Carinatae is the group of all birds and their extinct relatives to possess a keel, or "carina", on the underside of the breastbone used to anchor large flight muscles.

==Definition==
Traditionally, Carinatae were defined as all birds whose sternum (breast bone) has a keel (carina). The keel is a strong median ridge running down the length of the sternum. This is an important area for the attachment of flight muscles. Thus, all flying birds have a pronounced keel. Ratites, all of which are flightless, lack a strong keel. Thus, living birds were divided into carinatae (keeled) and ratites (from ratis, "raft", referring to the flatness of the sternum). The difficulty with this scheme phylogenetically was that some flightless birds, without strong keels, are descended directly from ordinary flying birds possessing one. Examples include the kākāpō, a flightless parrot, and the dodo, a columbiform (the pigeon family). Neither of these birds are a ratite. Thus, this supposedly distinctive feature was easy to use, but had nothing to do with actual phylogenetic relationship.
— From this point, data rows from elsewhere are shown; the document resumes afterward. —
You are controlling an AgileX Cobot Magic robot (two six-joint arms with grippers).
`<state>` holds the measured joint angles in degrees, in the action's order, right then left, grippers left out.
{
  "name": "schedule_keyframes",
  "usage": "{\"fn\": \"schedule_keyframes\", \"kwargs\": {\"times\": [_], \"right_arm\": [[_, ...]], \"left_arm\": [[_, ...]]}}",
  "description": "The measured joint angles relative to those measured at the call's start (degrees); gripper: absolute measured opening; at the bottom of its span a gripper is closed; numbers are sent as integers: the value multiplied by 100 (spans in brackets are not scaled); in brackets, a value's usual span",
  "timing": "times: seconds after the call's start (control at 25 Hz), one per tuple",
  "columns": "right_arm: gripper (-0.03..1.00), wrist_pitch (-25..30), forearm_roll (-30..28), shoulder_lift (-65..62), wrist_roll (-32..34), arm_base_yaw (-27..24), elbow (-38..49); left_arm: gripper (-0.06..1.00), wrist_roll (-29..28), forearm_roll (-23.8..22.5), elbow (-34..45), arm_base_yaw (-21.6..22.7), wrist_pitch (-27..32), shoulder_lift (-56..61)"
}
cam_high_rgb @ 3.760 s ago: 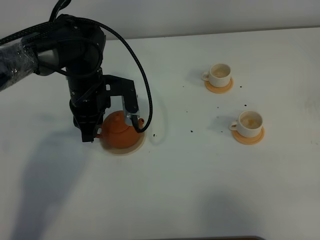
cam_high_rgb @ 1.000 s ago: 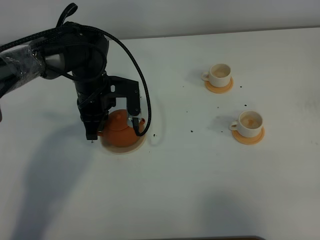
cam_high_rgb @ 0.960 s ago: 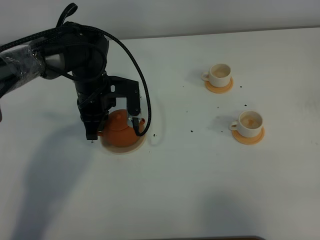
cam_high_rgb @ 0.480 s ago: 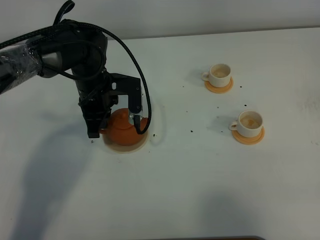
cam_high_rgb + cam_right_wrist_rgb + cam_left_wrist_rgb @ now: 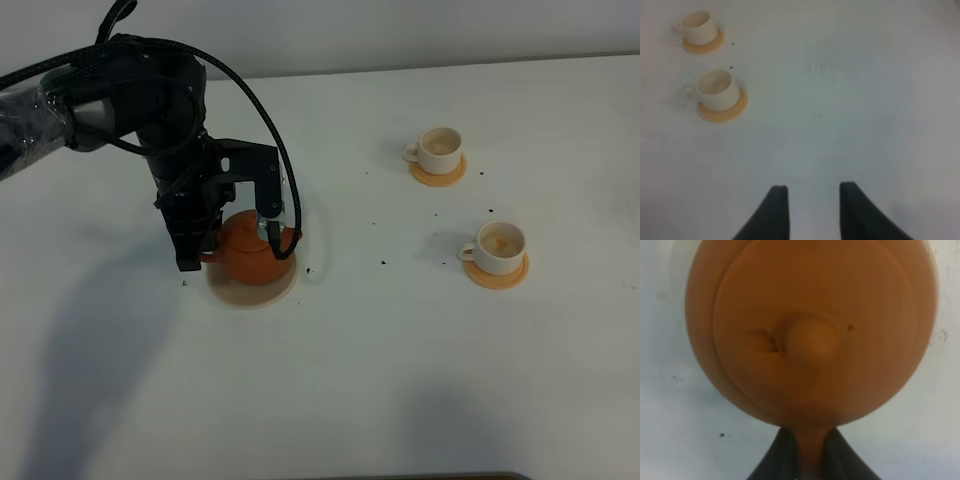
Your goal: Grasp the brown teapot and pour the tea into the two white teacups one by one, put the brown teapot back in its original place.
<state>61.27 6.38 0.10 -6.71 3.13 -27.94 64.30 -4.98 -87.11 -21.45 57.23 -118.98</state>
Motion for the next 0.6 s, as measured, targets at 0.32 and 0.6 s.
{"fn": "schedule_keyframes", "kwargs": {"times": [0.32,0.6], "right_arm": [[24,0,0,0,0,0,0],[24,0,0,0,0,0,0]], "left_arm": [[11,0,11,0,2,-17,276],[11,286,329,0,2,-579,277]]}}
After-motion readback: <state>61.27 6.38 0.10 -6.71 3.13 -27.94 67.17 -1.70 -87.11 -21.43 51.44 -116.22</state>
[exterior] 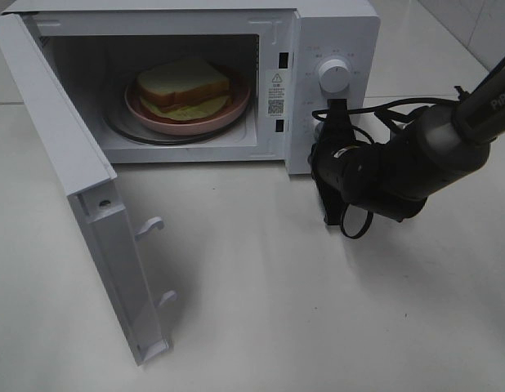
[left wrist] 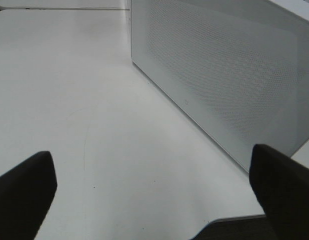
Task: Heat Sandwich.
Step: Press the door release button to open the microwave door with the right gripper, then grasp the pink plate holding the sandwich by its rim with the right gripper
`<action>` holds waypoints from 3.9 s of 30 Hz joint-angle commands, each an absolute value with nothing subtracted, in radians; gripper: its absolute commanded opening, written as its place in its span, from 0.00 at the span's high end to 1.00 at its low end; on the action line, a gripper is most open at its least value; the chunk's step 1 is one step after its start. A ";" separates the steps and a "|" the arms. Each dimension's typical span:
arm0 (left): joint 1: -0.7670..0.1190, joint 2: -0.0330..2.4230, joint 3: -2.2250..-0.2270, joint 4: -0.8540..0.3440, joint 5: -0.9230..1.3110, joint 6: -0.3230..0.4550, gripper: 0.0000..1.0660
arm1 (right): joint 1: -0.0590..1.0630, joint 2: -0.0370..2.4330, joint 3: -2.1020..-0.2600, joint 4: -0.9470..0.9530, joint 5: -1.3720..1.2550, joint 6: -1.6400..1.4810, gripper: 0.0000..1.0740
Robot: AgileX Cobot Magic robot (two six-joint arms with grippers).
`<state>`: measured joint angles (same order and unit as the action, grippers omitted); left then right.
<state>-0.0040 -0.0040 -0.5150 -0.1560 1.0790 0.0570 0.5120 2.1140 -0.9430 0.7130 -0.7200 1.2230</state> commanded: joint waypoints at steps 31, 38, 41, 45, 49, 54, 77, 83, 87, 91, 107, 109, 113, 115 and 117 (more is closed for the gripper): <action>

Beginning in the 1980s, Carinatae was given several phylogenetic definitions. The first was as a node-based clade uniting Ichthyornis with modern birds. However, in many analyses, this definition would be synonymous with the more widely used name Ornithurae. An alternate definition was provided in 2001, naming Carinatae an apomorphy-based clade defined by the presence of a keeled sternum.

The most primitive known bird relative with a keeled breastbone is Confuciusornis. While some specimens of this stem-bird have flat breastbones, some show a small ridge that could have supported a cartilaginous keel.